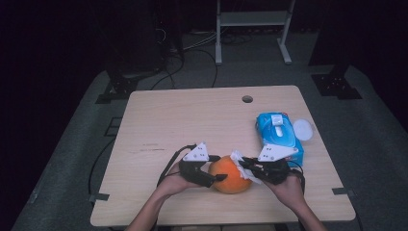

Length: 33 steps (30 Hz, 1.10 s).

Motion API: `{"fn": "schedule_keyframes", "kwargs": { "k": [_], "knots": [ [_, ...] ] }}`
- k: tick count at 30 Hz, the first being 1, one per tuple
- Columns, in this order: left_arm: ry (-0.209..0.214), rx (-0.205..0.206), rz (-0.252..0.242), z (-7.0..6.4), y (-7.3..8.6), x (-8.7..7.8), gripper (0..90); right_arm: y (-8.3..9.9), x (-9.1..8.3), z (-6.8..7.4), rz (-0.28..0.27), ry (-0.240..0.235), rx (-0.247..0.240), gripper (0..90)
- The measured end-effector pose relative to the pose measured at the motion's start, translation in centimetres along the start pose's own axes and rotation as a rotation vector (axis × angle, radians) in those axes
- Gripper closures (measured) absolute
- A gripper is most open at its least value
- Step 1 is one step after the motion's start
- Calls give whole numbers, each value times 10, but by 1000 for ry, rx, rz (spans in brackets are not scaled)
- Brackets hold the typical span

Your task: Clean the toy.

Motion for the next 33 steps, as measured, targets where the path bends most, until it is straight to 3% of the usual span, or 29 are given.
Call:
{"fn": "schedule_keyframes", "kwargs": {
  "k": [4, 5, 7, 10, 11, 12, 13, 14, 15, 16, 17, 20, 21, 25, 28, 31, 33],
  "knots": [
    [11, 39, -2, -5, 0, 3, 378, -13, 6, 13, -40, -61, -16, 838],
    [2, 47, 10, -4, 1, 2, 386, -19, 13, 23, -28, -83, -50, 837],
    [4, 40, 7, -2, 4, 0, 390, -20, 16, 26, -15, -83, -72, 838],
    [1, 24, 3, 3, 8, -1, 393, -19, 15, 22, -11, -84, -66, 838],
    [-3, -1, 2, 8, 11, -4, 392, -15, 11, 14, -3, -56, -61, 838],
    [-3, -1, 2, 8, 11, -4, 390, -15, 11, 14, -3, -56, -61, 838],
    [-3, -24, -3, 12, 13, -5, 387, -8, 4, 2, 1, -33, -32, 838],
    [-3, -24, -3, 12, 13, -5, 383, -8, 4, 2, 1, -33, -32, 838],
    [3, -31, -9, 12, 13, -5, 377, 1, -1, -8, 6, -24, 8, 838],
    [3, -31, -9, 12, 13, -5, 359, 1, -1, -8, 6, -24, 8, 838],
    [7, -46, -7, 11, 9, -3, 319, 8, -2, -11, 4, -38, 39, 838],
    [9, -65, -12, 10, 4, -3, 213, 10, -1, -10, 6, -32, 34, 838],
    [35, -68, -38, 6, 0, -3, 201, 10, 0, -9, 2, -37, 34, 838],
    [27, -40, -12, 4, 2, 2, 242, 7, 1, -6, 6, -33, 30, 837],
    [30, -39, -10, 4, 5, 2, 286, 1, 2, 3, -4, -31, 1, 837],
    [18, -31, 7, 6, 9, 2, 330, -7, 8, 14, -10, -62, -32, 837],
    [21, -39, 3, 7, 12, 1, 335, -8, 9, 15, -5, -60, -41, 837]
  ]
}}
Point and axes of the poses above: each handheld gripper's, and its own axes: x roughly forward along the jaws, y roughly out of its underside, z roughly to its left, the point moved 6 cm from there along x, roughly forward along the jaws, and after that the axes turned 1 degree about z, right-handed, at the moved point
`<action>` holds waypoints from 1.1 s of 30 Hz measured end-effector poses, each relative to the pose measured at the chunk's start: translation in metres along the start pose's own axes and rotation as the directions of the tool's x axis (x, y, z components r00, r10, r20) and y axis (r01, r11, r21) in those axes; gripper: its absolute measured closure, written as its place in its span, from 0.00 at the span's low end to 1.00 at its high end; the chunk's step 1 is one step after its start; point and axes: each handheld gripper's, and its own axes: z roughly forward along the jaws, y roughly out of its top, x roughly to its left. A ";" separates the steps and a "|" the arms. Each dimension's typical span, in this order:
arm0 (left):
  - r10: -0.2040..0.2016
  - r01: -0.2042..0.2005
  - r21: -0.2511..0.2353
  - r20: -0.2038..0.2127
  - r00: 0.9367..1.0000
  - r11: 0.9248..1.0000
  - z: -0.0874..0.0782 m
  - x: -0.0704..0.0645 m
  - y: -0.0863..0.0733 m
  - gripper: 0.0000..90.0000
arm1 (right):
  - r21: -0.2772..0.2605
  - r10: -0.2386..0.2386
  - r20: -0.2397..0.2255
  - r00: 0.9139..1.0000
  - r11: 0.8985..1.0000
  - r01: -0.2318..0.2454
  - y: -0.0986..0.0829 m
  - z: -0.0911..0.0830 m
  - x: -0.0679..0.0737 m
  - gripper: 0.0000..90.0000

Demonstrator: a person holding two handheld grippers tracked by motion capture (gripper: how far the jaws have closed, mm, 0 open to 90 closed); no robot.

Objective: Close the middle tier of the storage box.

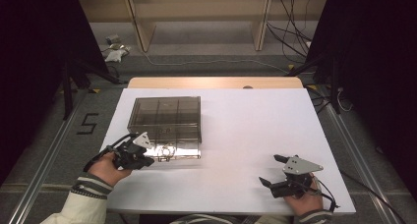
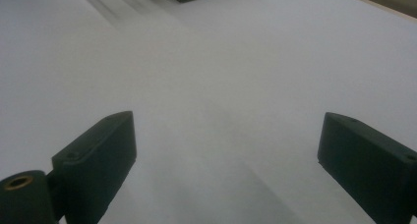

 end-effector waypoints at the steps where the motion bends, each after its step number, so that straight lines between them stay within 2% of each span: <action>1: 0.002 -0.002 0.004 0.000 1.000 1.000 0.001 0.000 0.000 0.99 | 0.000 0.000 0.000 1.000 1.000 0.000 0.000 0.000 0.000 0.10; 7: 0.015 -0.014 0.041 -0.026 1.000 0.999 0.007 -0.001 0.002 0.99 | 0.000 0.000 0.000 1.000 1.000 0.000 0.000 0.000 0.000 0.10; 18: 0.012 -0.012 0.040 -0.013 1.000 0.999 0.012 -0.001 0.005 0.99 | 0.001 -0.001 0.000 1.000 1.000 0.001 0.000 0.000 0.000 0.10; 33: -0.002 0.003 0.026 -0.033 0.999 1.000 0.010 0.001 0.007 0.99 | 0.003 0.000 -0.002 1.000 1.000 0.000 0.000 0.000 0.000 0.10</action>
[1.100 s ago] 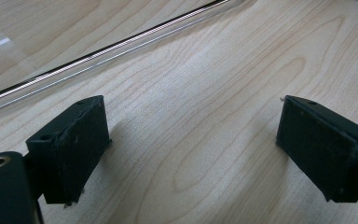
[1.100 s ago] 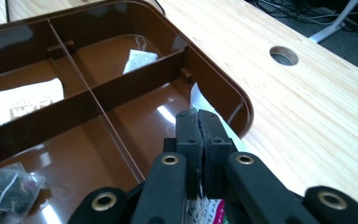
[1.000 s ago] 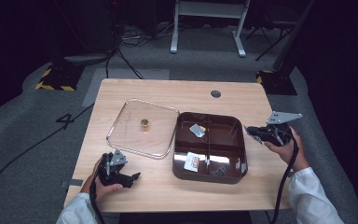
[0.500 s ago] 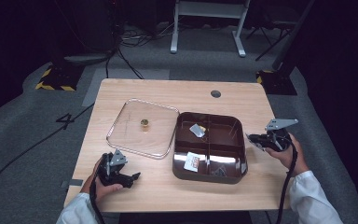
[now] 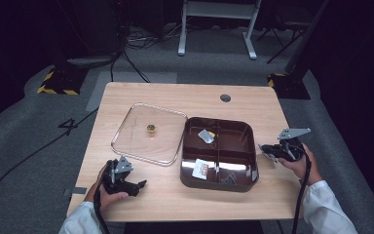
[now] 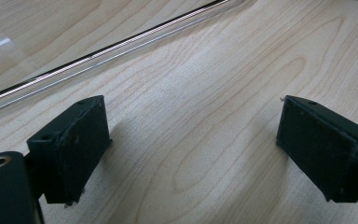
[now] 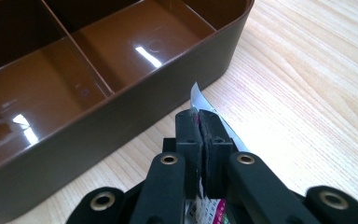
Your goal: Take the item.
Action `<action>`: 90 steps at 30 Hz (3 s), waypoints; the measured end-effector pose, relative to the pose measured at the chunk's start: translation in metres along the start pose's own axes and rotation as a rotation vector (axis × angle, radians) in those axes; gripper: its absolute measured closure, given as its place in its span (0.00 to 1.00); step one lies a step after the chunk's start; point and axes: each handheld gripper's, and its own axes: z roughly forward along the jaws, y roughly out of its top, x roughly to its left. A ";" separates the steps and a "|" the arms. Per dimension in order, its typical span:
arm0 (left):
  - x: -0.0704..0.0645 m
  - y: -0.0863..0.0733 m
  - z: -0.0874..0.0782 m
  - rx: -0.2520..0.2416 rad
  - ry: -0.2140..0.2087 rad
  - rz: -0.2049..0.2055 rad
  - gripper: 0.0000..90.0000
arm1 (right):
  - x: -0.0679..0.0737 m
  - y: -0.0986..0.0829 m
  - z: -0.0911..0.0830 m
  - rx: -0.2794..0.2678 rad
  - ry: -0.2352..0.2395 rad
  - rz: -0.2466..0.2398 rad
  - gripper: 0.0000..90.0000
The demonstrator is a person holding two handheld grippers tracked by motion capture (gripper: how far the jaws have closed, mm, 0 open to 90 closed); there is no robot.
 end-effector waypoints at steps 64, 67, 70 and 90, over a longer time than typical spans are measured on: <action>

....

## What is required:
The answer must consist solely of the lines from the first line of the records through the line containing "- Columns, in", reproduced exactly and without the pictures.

## Task answer:
Length: 33 steps (30 Hz, 1.10 s).

Motion API: `{"fn": "schedule_keyframes", "kwargs": { "k": [_], "knots": [ [_, ...] ] }}`
- k: tick count at 30 Hz, the first being 1, one per tuple
- Columns, in this order: left_arm: ry (-0.209..0.214), rx (-0.205..0.206), rz (-0.252..0.242), z (-7.0..6.4), y (-7.3..8.6), x (-8.7..7.8), gripper (0..90); right_arm: y (-8.3..9.9), x (-9.1..8.3), z (-6.8..7.4), rz (-0.28..0.27), ry (-0.240..0.235), rx (-0.247..0.240), gripper (0..90)

No more output is required for this exercise.